The inspection was prompted by six complaints, according to a copy of the CMS report provided by Stewart. It found inadequate supervision on a total of 19 shifts over three separate weeks.
In one week in December 2013 inspectors noted four patients sleeping in the day room due to lack of staffing. Earlier that year, a nurse at the hospital was charged with sexual assault after College Park police said she groped a male patient. Officers said the nurse was drunk at the time, with a blood-alcohol level twice the legal driving limit.
And just a few months ago Clayton police issued a Mattie’s Call for a patient, suffering from extreme paranoia and schizoaffective disorder, who escaped the hospital.
A representative from Anchor’s parent company, United Health Services, Inc., did not respond to requests for comment.
In the latest incident, the victim, identified in the lawsuit as “Jane Doe,” said she was showering when the 18-year-old patient entered the bathroom and raped her. An unidentified female patient served as a “lookout” while the sexual assault occurred, police said.

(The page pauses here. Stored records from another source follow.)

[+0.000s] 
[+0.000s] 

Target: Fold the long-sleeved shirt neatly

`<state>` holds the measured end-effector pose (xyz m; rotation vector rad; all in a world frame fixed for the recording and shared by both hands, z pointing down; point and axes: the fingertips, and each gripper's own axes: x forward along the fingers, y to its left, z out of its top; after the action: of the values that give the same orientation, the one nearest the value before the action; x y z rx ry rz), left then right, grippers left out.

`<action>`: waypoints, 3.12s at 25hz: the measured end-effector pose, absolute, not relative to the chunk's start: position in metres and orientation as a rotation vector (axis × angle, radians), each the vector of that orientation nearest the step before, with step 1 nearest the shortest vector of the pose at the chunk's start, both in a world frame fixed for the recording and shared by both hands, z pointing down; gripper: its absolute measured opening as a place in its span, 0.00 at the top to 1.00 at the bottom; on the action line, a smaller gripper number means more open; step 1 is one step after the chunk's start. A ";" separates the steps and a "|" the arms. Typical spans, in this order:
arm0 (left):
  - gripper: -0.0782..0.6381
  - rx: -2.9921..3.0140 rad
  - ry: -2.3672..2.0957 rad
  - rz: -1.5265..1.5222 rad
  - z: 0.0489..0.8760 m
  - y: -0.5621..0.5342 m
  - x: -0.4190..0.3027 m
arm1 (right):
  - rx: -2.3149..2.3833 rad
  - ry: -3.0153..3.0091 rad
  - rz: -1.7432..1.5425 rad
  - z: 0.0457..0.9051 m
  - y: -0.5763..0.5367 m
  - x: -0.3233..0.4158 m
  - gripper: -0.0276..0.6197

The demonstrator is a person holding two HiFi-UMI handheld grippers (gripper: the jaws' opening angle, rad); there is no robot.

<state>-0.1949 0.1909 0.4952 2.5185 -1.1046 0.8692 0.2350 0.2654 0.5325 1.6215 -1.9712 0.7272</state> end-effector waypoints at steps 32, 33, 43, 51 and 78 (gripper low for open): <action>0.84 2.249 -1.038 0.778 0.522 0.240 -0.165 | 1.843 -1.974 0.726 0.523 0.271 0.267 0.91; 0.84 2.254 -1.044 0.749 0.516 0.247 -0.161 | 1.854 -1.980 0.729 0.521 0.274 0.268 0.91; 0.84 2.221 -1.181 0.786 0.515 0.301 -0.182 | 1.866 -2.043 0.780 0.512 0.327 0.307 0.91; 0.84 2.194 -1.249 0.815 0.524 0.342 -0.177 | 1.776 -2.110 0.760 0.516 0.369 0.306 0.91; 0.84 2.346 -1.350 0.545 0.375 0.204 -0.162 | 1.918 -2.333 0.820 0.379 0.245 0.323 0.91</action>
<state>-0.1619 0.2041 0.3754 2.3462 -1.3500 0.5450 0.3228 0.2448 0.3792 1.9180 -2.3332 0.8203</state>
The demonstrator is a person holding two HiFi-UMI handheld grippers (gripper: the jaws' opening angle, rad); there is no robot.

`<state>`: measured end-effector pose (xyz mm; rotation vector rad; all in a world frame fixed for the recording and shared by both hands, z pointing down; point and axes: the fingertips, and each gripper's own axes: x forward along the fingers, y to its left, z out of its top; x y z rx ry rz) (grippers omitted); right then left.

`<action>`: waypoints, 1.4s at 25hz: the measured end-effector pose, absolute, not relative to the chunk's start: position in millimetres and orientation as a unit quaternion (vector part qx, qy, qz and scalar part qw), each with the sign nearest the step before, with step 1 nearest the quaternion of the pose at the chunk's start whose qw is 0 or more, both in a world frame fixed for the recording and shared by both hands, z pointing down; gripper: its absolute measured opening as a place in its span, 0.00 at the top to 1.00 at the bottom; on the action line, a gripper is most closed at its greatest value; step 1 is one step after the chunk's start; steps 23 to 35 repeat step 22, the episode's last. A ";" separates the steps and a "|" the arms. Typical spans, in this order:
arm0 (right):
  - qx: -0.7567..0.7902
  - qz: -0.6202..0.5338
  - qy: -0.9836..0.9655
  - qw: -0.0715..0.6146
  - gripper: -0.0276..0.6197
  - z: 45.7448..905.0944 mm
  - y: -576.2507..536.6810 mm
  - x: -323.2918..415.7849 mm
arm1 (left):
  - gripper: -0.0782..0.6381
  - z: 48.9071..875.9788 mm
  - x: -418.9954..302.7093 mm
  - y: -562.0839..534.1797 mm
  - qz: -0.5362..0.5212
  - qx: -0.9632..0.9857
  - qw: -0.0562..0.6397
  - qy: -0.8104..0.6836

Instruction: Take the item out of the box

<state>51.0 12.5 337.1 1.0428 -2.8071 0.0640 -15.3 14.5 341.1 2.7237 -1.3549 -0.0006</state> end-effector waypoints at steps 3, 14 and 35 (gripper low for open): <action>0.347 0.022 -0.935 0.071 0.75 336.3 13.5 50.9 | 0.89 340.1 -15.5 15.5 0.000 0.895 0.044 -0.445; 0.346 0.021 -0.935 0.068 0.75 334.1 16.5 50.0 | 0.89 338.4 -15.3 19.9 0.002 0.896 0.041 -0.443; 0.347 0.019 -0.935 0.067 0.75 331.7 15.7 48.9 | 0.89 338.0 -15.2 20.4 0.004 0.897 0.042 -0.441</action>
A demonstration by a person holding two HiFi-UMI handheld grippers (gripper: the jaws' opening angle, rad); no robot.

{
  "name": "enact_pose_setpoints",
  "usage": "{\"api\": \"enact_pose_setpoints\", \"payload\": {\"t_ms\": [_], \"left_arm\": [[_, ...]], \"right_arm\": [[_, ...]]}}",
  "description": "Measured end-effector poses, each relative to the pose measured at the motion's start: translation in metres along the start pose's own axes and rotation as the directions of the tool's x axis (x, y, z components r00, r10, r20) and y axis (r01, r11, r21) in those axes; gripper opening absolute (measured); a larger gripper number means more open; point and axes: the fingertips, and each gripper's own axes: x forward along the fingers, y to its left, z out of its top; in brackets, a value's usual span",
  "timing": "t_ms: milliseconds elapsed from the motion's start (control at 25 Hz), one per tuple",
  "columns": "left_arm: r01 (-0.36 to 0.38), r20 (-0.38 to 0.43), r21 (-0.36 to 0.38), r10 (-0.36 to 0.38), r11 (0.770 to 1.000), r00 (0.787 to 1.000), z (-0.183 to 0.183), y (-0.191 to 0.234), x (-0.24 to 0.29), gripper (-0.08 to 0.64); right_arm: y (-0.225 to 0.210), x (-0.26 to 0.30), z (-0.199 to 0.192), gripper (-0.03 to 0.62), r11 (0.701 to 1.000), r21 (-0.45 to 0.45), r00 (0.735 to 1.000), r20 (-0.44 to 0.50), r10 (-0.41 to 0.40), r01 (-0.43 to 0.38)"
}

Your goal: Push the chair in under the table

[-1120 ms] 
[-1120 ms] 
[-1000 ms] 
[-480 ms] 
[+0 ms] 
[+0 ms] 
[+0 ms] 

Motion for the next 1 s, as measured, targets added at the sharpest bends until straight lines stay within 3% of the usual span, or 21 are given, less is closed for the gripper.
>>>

The victim told police she didn’t want to identify the male patient because he apologized the next day and was already in trouble with the law. Her mother filed the report after learning about the alleged attack, police said. His identity was shielded by a health privacy laws.
According to the lawsuit, Anchor officials were aware of the accused rapist’s criminal history.
“There’s video, we’ve been informed by the police, that showed the lookout, showed the perpetrator entering the shower,” Stewart said. “Someone at that facility who monitors the video should’ve been watching, should’ve seen from the video something weird was going on. But they failed to do that.”
The victim has suffered “severe emotional distress, post-traumatic stress and depression” since the assault and “has been unable to function properly in her normal capacities,” the suit states.